§ EXERCISE GOAL
Gather all lines from the material that contain the word "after".
BEGIN DATA EXCERPT
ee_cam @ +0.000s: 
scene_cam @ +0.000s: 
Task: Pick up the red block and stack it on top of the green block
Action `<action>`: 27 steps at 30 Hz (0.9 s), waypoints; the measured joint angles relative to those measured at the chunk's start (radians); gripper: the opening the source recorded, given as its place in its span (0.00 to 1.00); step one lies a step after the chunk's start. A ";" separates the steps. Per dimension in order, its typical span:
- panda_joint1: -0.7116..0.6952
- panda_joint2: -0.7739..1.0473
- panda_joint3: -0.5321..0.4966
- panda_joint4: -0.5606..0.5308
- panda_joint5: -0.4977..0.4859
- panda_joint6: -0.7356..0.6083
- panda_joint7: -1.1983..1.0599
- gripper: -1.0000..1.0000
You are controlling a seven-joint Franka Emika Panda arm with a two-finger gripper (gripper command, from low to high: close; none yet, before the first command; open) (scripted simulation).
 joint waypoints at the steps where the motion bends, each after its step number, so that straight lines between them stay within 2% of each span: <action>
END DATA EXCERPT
§ ANSWER BELOW
Action `<action>`: 27 steps at 30 Hz (0.9 s), waypoints; the measured joint angles relative to those measured at the chunk's start (radians); gripper: the opening the source recorded, given as its place in its span (0.00 to 1.00); step one lies a step after the chunk's start. A ";" separates the steps. Per dimension in order, its typical span:
 joint waypoints at the steps where the motion bends, each after its step number, so that straight lines between them stay within 2% of each span: <action>

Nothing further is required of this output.